The task: Give back the data in full. Leave nothing out.

Dataset excerpt:

▼

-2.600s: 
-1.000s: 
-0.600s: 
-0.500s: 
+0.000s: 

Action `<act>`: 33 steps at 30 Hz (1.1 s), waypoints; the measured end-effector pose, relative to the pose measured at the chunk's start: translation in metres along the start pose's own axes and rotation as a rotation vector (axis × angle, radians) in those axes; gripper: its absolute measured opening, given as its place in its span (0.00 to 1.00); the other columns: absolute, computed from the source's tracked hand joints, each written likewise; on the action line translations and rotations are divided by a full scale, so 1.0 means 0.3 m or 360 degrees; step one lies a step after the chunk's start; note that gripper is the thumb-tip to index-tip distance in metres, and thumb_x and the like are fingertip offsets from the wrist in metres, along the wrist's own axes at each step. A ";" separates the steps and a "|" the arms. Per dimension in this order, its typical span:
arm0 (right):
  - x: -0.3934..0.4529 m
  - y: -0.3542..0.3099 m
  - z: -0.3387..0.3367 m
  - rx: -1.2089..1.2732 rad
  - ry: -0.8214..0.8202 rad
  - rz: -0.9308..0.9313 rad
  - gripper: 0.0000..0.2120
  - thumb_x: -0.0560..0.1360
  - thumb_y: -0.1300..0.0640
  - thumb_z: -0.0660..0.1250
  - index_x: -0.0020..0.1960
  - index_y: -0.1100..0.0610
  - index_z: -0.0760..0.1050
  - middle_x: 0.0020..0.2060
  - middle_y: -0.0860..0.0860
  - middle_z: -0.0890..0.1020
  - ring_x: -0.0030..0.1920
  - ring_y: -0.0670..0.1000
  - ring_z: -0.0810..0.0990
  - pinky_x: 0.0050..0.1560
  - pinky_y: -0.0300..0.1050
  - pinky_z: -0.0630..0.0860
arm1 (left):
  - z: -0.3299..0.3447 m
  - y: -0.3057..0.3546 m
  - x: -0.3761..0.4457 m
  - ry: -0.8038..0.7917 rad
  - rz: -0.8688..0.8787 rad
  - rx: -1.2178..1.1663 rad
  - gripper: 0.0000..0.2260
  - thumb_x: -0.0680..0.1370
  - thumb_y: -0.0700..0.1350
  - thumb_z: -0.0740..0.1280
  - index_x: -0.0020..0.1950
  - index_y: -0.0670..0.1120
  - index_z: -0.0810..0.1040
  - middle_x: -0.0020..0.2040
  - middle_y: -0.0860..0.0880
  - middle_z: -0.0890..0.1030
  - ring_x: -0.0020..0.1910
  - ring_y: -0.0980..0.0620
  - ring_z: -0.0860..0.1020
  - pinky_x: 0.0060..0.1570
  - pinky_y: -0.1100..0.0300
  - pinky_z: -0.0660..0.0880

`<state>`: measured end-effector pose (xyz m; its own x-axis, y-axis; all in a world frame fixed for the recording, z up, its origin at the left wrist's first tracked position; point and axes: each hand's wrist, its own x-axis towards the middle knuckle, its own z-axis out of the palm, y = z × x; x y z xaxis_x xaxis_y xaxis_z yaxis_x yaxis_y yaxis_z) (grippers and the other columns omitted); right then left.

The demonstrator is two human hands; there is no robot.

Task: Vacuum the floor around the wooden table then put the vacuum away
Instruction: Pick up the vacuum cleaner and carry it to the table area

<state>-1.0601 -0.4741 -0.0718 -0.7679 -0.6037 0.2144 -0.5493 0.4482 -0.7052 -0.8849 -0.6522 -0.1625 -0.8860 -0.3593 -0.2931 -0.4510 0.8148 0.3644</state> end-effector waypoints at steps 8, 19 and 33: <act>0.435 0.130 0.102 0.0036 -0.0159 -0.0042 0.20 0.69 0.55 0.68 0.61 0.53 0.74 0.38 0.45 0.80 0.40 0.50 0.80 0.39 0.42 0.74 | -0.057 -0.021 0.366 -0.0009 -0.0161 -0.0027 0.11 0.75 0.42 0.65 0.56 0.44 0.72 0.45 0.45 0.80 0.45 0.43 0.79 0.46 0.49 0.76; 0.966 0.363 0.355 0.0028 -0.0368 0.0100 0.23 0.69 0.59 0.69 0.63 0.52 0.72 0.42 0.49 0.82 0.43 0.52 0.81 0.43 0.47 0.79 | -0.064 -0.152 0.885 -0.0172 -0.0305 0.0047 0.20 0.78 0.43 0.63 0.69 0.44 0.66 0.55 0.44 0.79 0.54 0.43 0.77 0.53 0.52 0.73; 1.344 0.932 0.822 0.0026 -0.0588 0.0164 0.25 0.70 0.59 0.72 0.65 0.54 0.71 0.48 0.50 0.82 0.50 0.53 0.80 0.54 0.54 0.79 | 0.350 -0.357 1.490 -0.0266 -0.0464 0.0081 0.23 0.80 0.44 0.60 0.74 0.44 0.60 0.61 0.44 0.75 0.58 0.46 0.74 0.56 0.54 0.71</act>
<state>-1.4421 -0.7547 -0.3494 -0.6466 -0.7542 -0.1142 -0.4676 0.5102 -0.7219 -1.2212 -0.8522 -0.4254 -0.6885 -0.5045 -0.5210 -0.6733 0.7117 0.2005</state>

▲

Solution:
-2.600s: 
-1.000s: 
-0.600s: 
-0.500s: 
+0.000s: 

Action `<act>`: 33 steps at 30 Hz (1.1 s), waypoints; the measured end-effector pose, relative to the pose measured at the chunk's start: translation in metres along the start pose's own axes and rotation as a rotation vector (axis × angle, radians) in those axes; gripper: its absolute measured opening, given as its place in its span (0.00 to 1.00); the other columns: absolute, computed from the source's tracked hand joints, each written likewise; on the action line translations and rotations are divided by a full scale, so 1.0 means 0.3 m or 360 degrees; step one lies a step after the chunk's start; note that gripper is the thumb-tip to index-tip distance in metres, and thumb_x and the like are fingertip offsets from the wrist in metres, along the wrist's own axes at each step. A ";" separates the steps and a "|" the arms. Per dimension in this order, its typical span:
arm0 (right):
  - x: -0.3934..0.4529 m
  - y: -0.3542..0.3099 m
  - z: -0.3387..0.3367 m
  - rx: -1.2089..1.2732 rad
  - ry: -0.8214..0.8202 rad
  - rz: -0.9308..0.9313 rad
  - gripper: 0.0000..0.2120
  - thumb_x: -0.0560..0.1360
  - thumb_y: -0.1300..0.0640
  - thumb_z: -0.0660..0.1250
  - index_x: -0.0020..0.1960
  - index_y: -0.1100..0.0610
  - index_z: -0.0760..0.1050
  - middle_x: 0.0020..0.2060
  - middle_y: -0.0860..0.0860
  - middle_z: -0.0890..0.1020
  - ring_x: -0.0030..0.1920
  - ring_y: -0.0670..0.1000
  - ring_z: -0.0810..0.0990
  - pinky_x: 0.0050..0.1560
  - pinky_y: -0.0300..0.1050
  - pinky_z: -0.0630..0.0860
arm1 (left):
  - z: -0.3299..0.3447 m
  - y: -0.3057..0.3546 m
  - x: -0.3761..0.4457 m
  - ry: -0.8038..0.7917 rad
  - rz: -0.8688..0.8787 rad
  - rx: -1.2178..1.1663 rad
  - gripper: 0.0000..0.2260
  - thumb_x: -0.0680..0.1370
  - thumb_y: -0.0700..0.1350
  - thumb_z: -0.0740..0.1280
  - index_x: -0.0020..0.1950
  - index_y: -0.0670..0.1120
  - index_z: -0.0810..0.1040
  - middle_x: -0.0020..0.2040
  - middle_y: -0.0860..0.0880
  - middle_z: -0.0890..0.1030
  - ring_x: -0.0020..0.1910
  - ring_y: -0.0980..0.0620
  - ring_z: -0.0860..0.1020
  - pinky_x: 0.0060..0.1570
  - pinky_y: -0.1100..0.0300
  - pinky_z: -0.0660..0.0880

`<state>`: measured end-effector pose (xyz m; its own x-axis, y-axis; all in a world frame fixed for the recording, z up, its origin at the left wrist's first tracked position; point and axes: each hand's wrist, its own x-axis towards the middle knuckle, its own z-axis out of the palm, y = z × x; x y z xaxis_x xaxis_y xaxis_z yaxis_x yaxis_y yaxis_z) (grippers and the other columns omitted); right then left.

The demonstrator is two human hands; there is no robot.

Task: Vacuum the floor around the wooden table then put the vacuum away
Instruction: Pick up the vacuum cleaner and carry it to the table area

<state>-1.0601 -0.4741 -0.0718 -0.7679 -0.6037 0.2144 -0.5493 0.4482 -0.7052 -0.8849 -0.6522 -0.1625 -0.8860 -0.3593 -0.2931 -0.4510 0.8148 0.3644</state> end-effector waypoints at steps 8, 19 and 33: <act>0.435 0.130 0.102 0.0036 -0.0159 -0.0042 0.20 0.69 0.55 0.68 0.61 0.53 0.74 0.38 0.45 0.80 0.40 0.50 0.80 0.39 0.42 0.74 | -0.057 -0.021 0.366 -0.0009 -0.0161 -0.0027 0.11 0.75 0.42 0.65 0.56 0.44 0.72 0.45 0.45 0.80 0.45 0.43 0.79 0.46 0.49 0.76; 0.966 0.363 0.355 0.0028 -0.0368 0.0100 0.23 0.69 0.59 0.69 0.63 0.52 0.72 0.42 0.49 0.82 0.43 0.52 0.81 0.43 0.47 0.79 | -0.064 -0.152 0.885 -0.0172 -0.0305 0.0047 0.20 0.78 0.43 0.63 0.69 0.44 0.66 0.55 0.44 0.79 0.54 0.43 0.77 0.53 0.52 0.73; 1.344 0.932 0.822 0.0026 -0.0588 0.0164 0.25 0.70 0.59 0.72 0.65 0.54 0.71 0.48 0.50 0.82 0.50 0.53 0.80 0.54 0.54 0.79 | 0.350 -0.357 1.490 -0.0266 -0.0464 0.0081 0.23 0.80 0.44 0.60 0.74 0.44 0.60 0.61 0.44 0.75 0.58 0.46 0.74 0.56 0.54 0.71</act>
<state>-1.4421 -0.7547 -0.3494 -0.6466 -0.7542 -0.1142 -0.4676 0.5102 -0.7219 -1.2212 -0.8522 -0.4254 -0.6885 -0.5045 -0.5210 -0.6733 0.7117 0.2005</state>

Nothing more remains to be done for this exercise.